Dans une approche interactionnelle centré sur le dialogisme des échanges (et non sur une visée taxinomique des émotions), Anna SALAZAR ORVIG, Michèle GROSSEN et Claudia MESYTRE («De la douleur à la colère : mise en discours des émotions et travail thérapeutique », 79-92) montrent la façon dont les mouvements dialogiques de la dynamique thérapeutique permettent au patient de modifier son positionnement énonciatif vis-à-vis de l’émotion de la colère. En même temps, l’analyse linguistique donne au soignant des compétences d’observation fine par rapport aux effets de son intervention sur, et avec, la parole du patient.

À l’appui de l’analyse conversationnelle intégrée d’une approche multimodale, Anna Claudia TICCA (« Questions, (re)formulations et réparations dans des visites médicales au Yucatan (Mexique). Une intercompréhension fluctuante », 93-110) aborde la question de l’intercompréhension dans un environnement communicatif traversé par de nombreuses asymétries – épistémiques, certes, mais aussi langagières, entre des soignants hispanophones et des patients locuteurs d’une langue minoritaire, le maya yucatèque. En analysant les enregistrements audio-visuels de visites médicales, l’auteure met au jour l’incapacité du médecin de détecter, dans les incohérences verbales et gestuelles du patient, une contribution porteuse de sens. D’où l’intérêt, comme le souligne Ticca, d’une formation pour les soignants axée sur les données et les méthodes de l’analyse linguistique.

La question de l’intelligibilité du discours expert est également au centre de l’article de Sara VECCHIATO (« Approximation et explicitation : des paramètres pour la rédaction de textes vulgarisateurs. Application au domaine médical », 111-128). Dans le cadre théorique de la rédactologie, l’auteure analyse trois genres de la médiation du savoir expert, relevant de la divulgation (articles journalistiques, communiqués de presse), de la vulgarisation (dossiers et brochures visant le grand public) et de l’éducation (manuels universitaires). Une modélisation des opérations de reformulation est proposée, selon leur niveau d’intelligibilité et leur distribution sur un continuum de stratégies de simplification textuelle allant de l’approximation à l’explicitation. À l’aide d’un appareil notionnel riche, l’auteure insiste sur la complexité de l’acte simplificateur. Il s’agit de décrire et d’évaluer les outils communicationnels pour le rédacteur averti, capable d’articuler des stratégies diverses selon le genre textuel et les connaissances du lecteur cible. 

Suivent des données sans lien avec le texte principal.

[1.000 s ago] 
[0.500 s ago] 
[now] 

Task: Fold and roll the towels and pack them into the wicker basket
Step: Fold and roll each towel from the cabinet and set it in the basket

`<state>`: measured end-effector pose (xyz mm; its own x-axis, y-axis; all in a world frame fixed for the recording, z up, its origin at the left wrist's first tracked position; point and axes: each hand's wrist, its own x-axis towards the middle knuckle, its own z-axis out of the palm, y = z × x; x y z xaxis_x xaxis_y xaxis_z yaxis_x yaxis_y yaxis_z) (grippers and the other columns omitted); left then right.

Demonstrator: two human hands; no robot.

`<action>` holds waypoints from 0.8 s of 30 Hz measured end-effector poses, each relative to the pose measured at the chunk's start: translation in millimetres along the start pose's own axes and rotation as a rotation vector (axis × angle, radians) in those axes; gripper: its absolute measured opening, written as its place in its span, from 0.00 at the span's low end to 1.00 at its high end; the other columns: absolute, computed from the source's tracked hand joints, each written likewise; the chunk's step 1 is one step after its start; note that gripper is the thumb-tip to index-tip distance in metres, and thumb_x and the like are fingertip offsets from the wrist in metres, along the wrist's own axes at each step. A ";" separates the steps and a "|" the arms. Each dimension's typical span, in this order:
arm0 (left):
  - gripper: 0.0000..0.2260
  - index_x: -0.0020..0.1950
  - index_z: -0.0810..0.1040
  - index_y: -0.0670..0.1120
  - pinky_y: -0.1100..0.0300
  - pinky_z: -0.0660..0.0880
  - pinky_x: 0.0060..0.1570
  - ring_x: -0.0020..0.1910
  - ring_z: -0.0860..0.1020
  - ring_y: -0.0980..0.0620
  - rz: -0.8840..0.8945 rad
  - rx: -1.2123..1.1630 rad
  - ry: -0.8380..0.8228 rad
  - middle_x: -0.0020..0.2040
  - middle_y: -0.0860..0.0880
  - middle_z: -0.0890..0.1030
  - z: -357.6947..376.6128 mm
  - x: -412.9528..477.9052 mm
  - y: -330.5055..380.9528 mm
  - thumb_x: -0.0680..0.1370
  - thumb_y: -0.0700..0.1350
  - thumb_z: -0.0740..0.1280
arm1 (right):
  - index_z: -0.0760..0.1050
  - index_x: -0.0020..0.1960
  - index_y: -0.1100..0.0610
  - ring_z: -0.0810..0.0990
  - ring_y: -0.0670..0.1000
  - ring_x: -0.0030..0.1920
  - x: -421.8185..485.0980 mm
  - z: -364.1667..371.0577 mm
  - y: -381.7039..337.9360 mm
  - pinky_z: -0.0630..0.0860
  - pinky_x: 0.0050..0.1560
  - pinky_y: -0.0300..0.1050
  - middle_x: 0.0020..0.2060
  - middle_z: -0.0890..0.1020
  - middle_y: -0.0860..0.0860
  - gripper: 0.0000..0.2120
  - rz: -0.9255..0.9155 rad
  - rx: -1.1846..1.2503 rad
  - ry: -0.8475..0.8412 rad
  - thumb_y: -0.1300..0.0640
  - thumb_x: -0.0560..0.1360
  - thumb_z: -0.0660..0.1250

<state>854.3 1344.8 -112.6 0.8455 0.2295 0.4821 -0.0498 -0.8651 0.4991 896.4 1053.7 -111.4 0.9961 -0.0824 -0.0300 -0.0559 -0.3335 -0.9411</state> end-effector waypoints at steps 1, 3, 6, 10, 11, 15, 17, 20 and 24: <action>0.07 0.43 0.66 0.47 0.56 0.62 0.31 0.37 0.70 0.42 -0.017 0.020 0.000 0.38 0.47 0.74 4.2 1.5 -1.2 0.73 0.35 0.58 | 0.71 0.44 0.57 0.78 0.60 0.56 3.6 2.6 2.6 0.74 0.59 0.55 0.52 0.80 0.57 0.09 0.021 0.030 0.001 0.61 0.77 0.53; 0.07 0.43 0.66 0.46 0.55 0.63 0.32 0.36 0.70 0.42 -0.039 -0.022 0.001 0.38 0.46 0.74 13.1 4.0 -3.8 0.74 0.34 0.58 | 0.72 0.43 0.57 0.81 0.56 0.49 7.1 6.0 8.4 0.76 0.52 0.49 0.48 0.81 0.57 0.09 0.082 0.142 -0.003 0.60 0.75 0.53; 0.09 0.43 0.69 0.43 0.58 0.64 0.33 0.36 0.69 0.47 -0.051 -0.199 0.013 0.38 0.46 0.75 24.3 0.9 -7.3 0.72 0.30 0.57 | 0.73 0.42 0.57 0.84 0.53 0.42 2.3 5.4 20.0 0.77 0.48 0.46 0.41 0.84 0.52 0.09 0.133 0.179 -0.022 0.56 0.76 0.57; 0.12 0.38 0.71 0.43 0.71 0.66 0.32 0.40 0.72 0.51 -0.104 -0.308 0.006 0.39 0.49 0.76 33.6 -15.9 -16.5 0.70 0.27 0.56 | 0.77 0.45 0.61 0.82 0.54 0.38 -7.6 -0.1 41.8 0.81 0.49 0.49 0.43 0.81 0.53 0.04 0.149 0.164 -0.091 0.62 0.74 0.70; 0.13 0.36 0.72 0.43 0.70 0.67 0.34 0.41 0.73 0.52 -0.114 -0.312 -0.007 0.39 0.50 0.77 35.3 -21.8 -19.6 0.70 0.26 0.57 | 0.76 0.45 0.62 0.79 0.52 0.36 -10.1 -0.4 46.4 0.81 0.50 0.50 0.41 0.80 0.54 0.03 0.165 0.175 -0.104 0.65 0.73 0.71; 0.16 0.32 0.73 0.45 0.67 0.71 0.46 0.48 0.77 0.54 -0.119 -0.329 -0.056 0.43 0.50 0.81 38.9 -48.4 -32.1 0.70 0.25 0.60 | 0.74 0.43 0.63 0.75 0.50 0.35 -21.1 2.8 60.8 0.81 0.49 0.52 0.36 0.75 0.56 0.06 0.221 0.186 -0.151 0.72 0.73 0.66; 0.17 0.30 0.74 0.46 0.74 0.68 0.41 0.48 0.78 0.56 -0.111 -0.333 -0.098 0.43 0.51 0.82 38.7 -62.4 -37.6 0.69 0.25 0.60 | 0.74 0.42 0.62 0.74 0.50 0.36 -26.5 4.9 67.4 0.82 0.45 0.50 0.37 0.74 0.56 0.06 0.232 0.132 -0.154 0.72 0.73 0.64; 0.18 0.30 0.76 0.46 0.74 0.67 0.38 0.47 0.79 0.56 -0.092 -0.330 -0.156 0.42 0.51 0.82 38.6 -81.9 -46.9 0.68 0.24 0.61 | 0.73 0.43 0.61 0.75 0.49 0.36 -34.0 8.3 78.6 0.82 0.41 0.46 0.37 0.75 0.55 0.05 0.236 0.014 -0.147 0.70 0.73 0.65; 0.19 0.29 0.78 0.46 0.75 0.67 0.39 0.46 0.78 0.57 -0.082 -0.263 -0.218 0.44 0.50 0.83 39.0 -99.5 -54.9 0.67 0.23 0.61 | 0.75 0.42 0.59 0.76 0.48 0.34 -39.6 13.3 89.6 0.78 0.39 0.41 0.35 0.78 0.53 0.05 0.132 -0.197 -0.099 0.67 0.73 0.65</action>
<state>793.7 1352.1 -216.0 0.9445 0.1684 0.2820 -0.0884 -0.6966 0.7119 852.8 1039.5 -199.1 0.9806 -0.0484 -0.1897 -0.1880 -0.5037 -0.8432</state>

L’article de ABLALI et WIEDERSPIEL (« On l’intimiste. Ce que l’usage des pronoms veut dire de la santé des souffrant.es », 129-146) est consacré à la communication en ligne entre « souffrants » et bénévoles d’une association d’aide et de prévention contre le suicide. L’analyse porte sur le potentiel de libération de la parole souffrante grâce à l’utilisation plastique du pronom « on », caractérisé par une référence polymorphe. Les souffrants passent donc de l’utilisation d’un « on » exclusif, se référant à un sujet agresseur qui reste souvent anonyme, à un « on » inclusif, capable de créer une communauté pour le souffrant. L’analyse explore les imbrications des spécificités génériques et médiatiques des discours en ligne, notamment sous l’angle de la différente temporalité des deux genres étudiés.